Victory and defeat of the Livonian War

History The Livonian War (1558 — 1583), despite great attention to this war, remains one of the most important problems of national history. In many ways, this is due to the attention to the figure of Ivan the Terrible. Given the fact that a number of researchers relate to the personality of Tsar Ivan Vasilyevich in a sharply negative way, this attitude is transferred to his foreign policy. The Livonian war is called an adventure, unnecessary to the Russian state, which only undermined the forces of Russia and became one of the prerequisites of the Time of Troubles at the beginning of the 17 century.

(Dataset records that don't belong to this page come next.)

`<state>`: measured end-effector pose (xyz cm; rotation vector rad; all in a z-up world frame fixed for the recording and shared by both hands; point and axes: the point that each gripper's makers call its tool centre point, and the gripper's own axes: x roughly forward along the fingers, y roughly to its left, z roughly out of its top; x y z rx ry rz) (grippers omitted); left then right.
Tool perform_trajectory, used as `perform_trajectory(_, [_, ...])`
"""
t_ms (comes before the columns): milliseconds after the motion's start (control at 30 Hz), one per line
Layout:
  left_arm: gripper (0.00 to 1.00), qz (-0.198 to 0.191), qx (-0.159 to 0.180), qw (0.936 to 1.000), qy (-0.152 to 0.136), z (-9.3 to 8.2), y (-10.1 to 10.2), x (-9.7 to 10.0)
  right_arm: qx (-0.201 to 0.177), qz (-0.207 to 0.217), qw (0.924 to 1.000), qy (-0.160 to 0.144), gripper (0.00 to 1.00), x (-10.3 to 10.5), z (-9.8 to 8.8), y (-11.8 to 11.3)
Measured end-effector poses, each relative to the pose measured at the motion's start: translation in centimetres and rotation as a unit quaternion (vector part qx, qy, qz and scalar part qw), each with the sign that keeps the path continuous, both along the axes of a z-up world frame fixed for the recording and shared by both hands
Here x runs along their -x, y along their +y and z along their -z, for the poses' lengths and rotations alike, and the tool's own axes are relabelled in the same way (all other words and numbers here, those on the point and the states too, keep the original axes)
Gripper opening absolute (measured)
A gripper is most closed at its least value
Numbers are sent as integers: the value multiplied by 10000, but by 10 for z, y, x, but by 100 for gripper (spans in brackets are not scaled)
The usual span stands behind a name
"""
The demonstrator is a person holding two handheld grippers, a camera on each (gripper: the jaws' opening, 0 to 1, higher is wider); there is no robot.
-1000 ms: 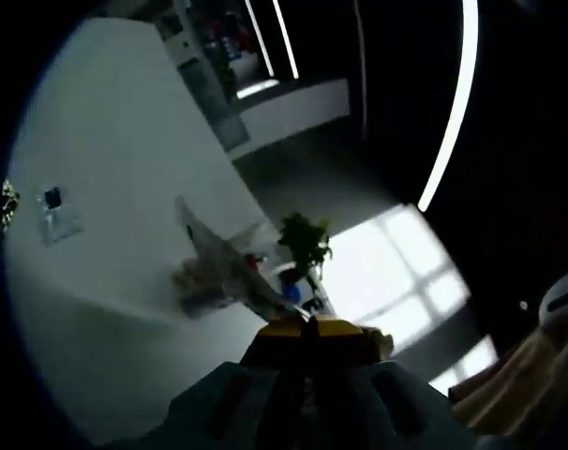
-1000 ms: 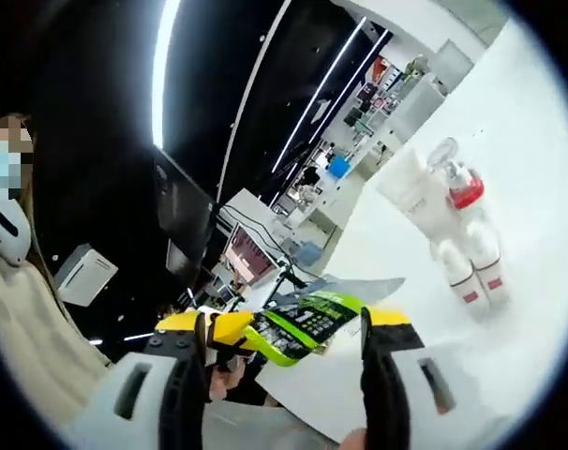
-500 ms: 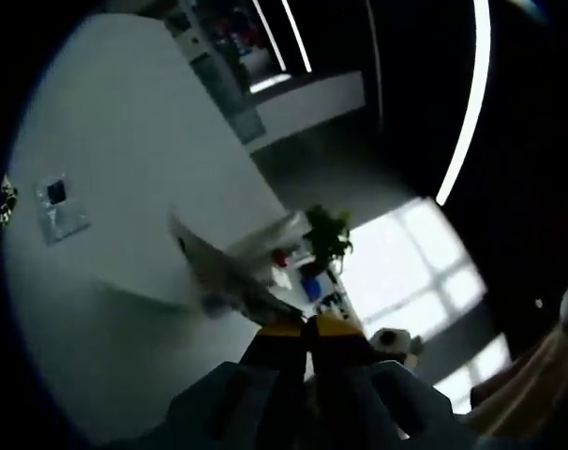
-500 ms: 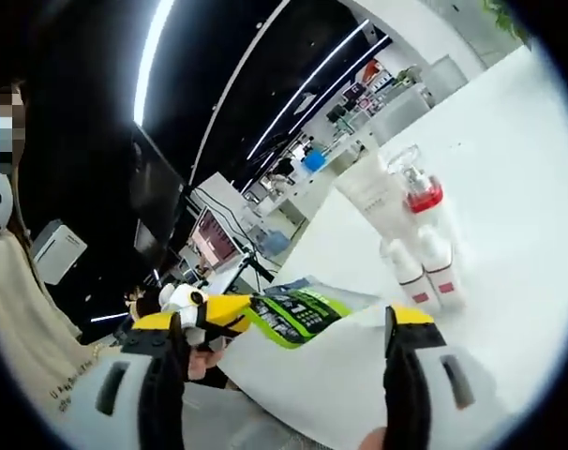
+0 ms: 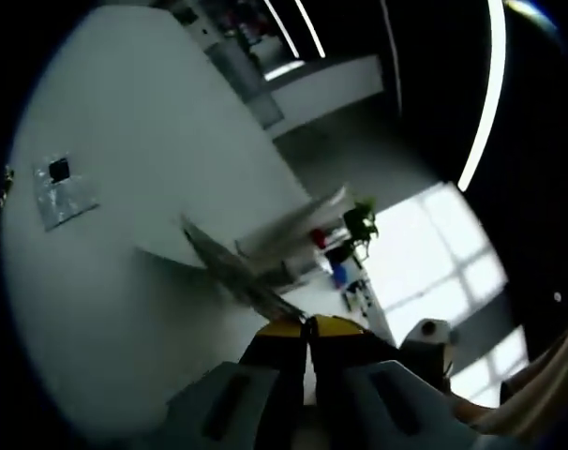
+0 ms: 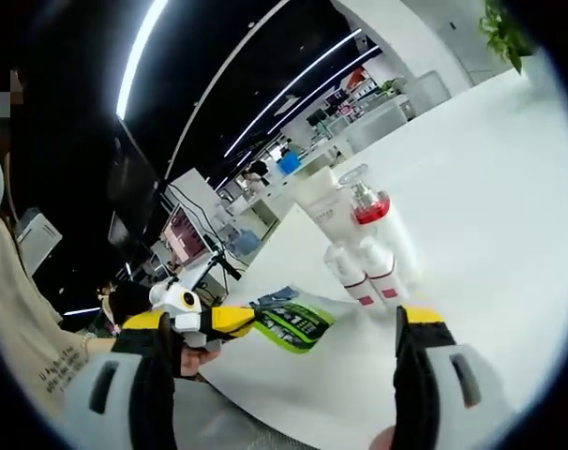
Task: Arrange the skincare products in the storage area until every visible bottle or jar stands upright without overlapping.
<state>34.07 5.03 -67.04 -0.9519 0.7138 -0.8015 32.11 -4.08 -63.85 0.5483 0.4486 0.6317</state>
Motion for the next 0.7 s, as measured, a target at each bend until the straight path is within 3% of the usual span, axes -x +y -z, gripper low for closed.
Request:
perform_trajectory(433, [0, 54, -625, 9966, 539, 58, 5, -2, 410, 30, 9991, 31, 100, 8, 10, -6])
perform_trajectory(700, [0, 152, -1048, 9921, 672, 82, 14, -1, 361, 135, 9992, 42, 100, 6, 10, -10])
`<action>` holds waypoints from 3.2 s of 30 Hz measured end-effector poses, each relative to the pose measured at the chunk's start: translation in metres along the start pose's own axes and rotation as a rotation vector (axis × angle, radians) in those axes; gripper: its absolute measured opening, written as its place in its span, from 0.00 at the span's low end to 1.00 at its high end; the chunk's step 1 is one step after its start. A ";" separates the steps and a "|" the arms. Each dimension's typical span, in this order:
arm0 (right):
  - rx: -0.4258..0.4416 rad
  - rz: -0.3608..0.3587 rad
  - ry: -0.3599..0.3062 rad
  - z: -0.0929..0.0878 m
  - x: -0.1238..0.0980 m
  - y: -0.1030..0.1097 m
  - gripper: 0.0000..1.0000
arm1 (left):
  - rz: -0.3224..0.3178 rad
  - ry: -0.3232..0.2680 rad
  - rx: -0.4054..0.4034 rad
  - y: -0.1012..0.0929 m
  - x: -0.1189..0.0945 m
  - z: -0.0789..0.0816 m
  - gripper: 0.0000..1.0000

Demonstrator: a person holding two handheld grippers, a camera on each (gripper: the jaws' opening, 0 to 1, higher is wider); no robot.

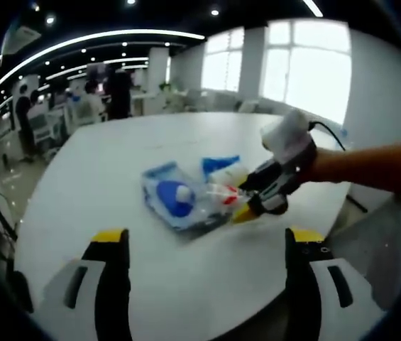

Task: Arrange the tabletop items into an orderly group along one side of the table until the central work area is clear of visible clutter.

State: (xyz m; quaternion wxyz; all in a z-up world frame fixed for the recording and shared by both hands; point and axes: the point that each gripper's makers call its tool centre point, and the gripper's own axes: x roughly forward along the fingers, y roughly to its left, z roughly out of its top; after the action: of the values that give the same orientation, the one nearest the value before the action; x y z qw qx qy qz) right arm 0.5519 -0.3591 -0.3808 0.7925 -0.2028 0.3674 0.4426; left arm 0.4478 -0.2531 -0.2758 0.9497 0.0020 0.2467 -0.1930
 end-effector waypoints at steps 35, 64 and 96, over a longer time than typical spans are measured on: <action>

Some researchers rightly believe that the most promising direction of expansion of the Russian state in this period was the southern one. So, even N. I. Kostomarov noted that "Time showed all the unreasonable behavior of Tsar Ivan Vasilyevich towards the Crimea." Moscow did not take advantage of the moment of extreme weakening of Bakhchisarai, allowing him to recover and not crush the enemy, after the conquest of Kazan and Astrakhan. G.V. Vernadsky emphasized that the war with the Crimean Tatars was a “truly national task” and, despite the difficulty of conquering the Crimea, in comparison with the Kazan and Astrakhan khanates, it was quite doable. The Livonian War, a campaign that at the beginning was considered an easy task, with the aim of defeating the Livonian Order that had lost its military might, prevented the realization of this task. “The real dilemma that Tsar Ivan IV confronted,” wrote George Vernadsky, “was not to choose between the war only with the Crimea and the march on Livonia, but the choice between the war only with the Crimea and the war on two fronts with both the Crimea and Livonia. Ivan IV chose the latter. The results were terrifying. ” The historian suggested that the Russian army originally sent to Livonia was intended to fight the Crimean Khanate. That is why, it was headed by the service Tatar "princes" - Shah-Ali, Kaibula and Tokhtamysh (Moscow candidate for the Crimean throne), the troops were staffed largely from Kasimov and Kazan Tatars. Only at the last moment the army turned to the north-west.

It is possible that the Moscow government was confident in the short campaign against Livonia. Having achieved great foreign policy successes - having conquered Kazan and Astrakhan, the Russian government decided to subjugate the Livonian Order and firmly stand on the shores of the Baltic Sea. The Livonian Order being an ally of Svidrigaylo Olgerdovich 1 September 1435 suffered a terrible defeat in the battle of Vilkomir (Magister Kerskorf, land marshal and most of the Livonian knights died), after which an agreement was signed on the creation of the Livonian Confederation. 4 December 1435 of the year the Confederation included the archbishop of Riga, the bishops of Courland, Derpt, Ezel-Vic, and Revel, as well as the Livonian Order, its vassals and the cities of Riga, Revel and Dorpat. This loose state formation was under the strong influence of its neighbors, including the Russian state.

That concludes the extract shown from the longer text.